GENEVA (AFP) — Zimbabwe has expelled a UN human rights official in the run-up to bitterly contested elections, the world body's human rights commissioner Louise Arbour said Wednesday.
The Geneva-based desk officer travelled to Zimbabwe on Sunday but was expelled on Tuesday, said Arbour, who denounced the move by Harare as "uncooperative" and "untimely".
"This is a particularly untimely position taken by the government," said Arbour, who steps down from her post as UN High Commissioner for Human Rights (UNHCR) at the end of this month.
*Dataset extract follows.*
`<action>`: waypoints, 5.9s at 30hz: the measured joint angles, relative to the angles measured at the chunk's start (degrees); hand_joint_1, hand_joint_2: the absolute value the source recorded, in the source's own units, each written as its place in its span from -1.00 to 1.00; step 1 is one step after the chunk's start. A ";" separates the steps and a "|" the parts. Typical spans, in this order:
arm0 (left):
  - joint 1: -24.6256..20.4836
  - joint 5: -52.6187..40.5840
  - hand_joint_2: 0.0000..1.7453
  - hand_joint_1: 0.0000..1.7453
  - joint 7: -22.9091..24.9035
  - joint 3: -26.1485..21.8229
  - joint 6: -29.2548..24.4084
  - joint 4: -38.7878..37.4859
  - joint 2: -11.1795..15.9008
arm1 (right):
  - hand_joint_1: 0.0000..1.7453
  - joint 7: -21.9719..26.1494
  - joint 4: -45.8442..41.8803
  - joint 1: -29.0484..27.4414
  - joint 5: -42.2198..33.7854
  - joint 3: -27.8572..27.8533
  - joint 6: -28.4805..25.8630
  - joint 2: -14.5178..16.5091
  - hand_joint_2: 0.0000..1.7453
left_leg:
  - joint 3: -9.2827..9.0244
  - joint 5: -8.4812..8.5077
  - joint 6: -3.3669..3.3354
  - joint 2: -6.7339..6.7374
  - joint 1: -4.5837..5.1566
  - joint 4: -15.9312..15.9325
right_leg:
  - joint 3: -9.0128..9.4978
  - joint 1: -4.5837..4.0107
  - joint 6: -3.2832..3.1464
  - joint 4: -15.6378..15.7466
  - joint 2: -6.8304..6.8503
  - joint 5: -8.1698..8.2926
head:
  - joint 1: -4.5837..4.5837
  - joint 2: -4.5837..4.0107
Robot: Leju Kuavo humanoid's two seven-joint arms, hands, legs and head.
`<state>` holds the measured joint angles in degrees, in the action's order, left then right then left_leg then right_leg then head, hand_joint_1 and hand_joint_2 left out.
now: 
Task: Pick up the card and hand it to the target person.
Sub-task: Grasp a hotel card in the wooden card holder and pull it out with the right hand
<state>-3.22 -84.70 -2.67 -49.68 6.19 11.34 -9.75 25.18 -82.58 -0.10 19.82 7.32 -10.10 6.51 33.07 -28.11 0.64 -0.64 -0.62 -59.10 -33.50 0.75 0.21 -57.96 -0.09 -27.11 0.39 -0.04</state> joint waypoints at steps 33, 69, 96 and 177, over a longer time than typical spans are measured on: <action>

Arbour said the visit was one of a series of missions undertaken over the past six months in Zimbabwe involving both the Geneva-based official and the UNHCR's representative in Pretoria who covers the region.
"We're very disappointed, this seems to fit into a pattern of the government taking a very uncooperative attitude vis a vis many international actors in the humanitarian sector," Arbour told journalists.
Opposition leader Morgan Tsvangirai is seeking to topple President Robert Mugabe's 28-year rule of Zimbabwe in the June 27 run-off but many observers fear growing violence will prevent free and fair elections.
The Zimbabwe government said Wednesday it will screen local election observers to ensure they have "no pre-conceived ideas" about the vote.
"We are going to assess the status in respect to their independence and neutrality," Justice Minister Patrick Chinamasa was quoted as saying by the state-owned Herald newspaper.
An independent monitoring agency, one of a handful of local groups authorised to observe the elections, has said some of its observers were now too afraid to monitor the upcoming poll due to fears for their security.